## Work to complete
Write the entries below out again exactly; any picture in them stays out.

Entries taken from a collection
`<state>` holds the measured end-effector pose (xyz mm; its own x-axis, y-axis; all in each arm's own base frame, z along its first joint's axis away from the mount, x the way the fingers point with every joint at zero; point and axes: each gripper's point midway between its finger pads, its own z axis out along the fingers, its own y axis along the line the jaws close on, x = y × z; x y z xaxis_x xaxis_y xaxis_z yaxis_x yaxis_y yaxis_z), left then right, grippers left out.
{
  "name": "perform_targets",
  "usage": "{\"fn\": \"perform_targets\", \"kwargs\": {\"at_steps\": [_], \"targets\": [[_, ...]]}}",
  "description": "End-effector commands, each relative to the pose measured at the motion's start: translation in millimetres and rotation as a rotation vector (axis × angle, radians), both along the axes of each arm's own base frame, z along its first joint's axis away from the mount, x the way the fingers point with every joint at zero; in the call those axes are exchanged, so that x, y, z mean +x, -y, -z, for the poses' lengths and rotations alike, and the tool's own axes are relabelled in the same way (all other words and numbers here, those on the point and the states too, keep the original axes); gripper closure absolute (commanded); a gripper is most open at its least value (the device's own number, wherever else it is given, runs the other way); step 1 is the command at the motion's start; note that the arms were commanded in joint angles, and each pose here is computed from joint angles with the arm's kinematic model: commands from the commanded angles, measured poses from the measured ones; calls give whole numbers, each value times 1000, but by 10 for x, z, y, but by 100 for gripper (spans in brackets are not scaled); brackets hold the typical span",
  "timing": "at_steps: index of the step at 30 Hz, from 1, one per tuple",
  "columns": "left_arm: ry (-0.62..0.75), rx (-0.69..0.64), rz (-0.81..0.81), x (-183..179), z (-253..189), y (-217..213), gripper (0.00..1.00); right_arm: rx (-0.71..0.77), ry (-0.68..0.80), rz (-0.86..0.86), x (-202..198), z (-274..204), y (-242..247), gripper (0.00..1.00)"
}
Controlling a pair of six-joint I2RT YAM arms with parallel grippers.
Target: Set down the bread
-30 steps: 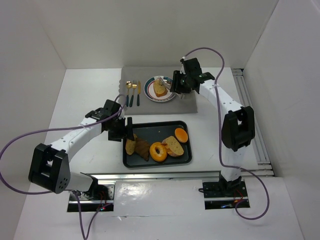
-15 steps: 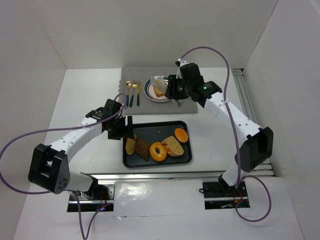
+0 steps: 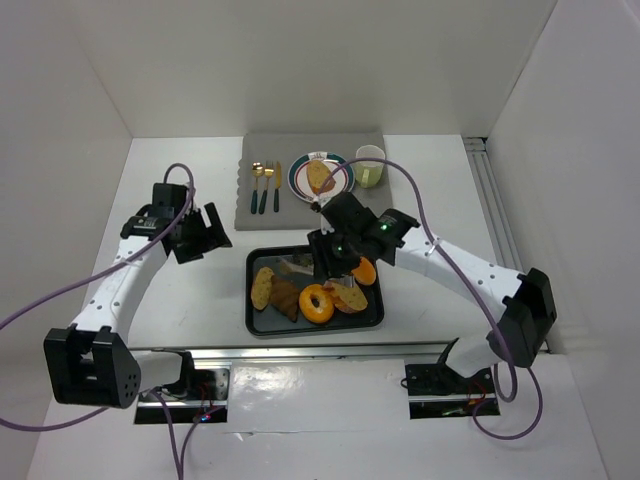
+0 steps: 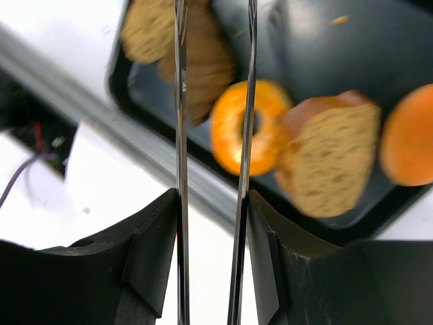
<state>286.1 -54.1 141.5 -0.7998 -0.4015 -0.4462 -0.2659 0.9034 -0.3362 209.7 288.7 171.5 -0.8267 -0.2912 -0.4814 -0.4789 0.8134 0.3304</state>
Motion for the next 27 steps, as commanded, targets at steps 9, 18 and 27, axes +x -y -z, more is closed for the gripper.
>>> {"fn": "perform_targets", "kwargs": {"at_steps": [9, 18, 27], "targets": [[74, -37, -12, 56, -255, -76, 11, 84, -29, -121, -484, -253, -559, 49], [88, -43, 6, 26, -257, -73, 11, 54, -26, -116, -489, -145, -786, 45], [79, -51, 11, 10, -177, -57, 11, -77, -13, -119, -509, 59, -900, 45]]}}
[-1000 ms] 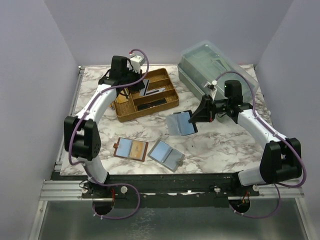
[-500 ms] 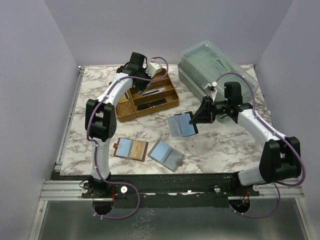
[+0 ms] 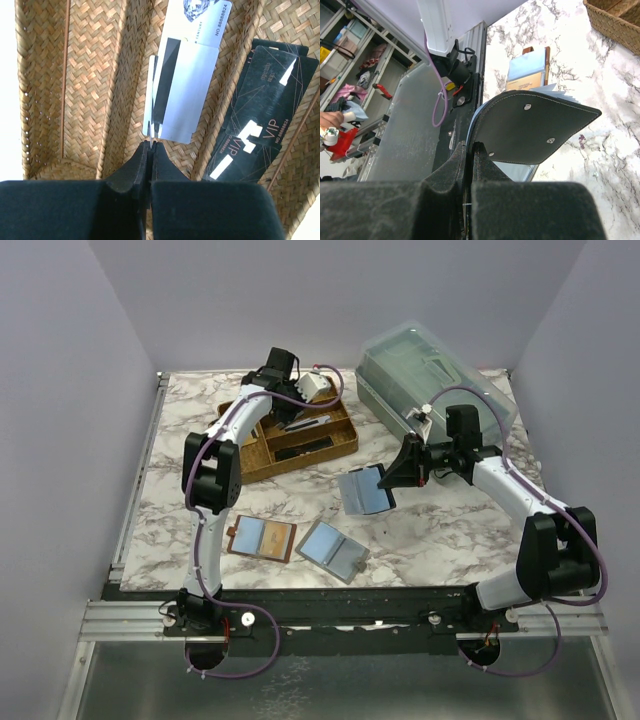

## Exercise output
`<state>` holds the measured end-effector pose (xyz mm; its own x-axis, y-axis; all in each arm's own base frame, z along its first joint's axis away from the mount, x the way the fingers point with every joint at zero; point and axes: each gripper's point midway between its finger pads, its own z axis out along the fingers, its own y axis along the line the jaws close on, x = y × z; x y z xaxis_x xaxis_y xaxis_z yaxis_x yaxis_y yaxis_z), left then right, grippers left out.
{
  "name": "perform_targets",
  "usage": "{\"fn\": \"perform_targets\", \"kwargs\": {\"at_steps\": [_], \"targets\": [[_, ...]]}}",
  "description": "End-effector commands, each relative to the pose measured at the motion's start: translation in millimetres and rotation as a rotation vector (axis × angle, radians), both along the axes of each arm's own base frame, z along its first joint's axis away from the mount, x the way the fingers point with every joint at zero; in the call those axes are exchanged, so that x, y, z mean +x, -y, -z, for the poses' lengths and rotations alike, and the tool's own axes are relabelled in the same way (all other words and numbers here, those on the point and the states too, keep the original axes); gripper closure absolute (commanded); a gripper is most open at its least value (the device's own number, wherever else it is given, runs the other way); step 1 is the command at the motion's start; note that the arms were commanded in joint angles, and each pose here is computed from joint angles with the arm's kinematic model: commands from the commanded angles, measured poses from the measured ones; calls give whole numbers, each value times 1000, but by 10 for x, z, y, but by 100 for gripper (spans in brackets are not scaled); brackets hold the typical span",
  "timing": "at_steps: index of the step at 30 Hz, from 1, one per tuple",
  "columns": "left_arm: ry (-0.62..0.75), rx (-0.69..0.64), rz (-0.81..0.81), x (-183..179), z (-253..189), y (-217..213), gripper (0.00..1.00); right_arm: rx (-0.71..0.77), ry (-0.68..0.80), rz (-0.86..0.86), x (-202..198), z (-274..204), y (-242..247), gripper (0.00..1.00)"
}
Controlling a pair of six-joint I2RT YAM arms with parallel grippers.
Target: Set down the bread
-30 steps: 
-15 steps: 
+0 steps: 
+0 steps: 
<state>286.1 -54.1 141.5 -0.7998 -0.4015 -0.4462 -0.2659 0.9034 -0.3362 209.7 288.7 171.5 -0.8267 -0.2912 -0.4814 -0.4789 0.8134 0.3304</state>
Motion for the next 27 steps, as commanded, targets at steps 9, 18 and 27, axes +x -y -z, more is closed for the gripper.
>>> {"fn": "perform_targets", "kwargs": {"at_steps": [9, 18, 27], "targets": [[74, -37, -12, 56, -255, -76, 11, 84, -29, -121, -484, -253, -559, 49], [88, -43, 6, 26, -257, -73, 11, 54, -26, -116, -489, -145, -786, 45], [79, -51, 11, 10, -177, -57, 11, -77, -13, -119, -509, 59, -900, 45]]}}
[-1000 ms] 
[-500 ms] 
[+0 ms] 

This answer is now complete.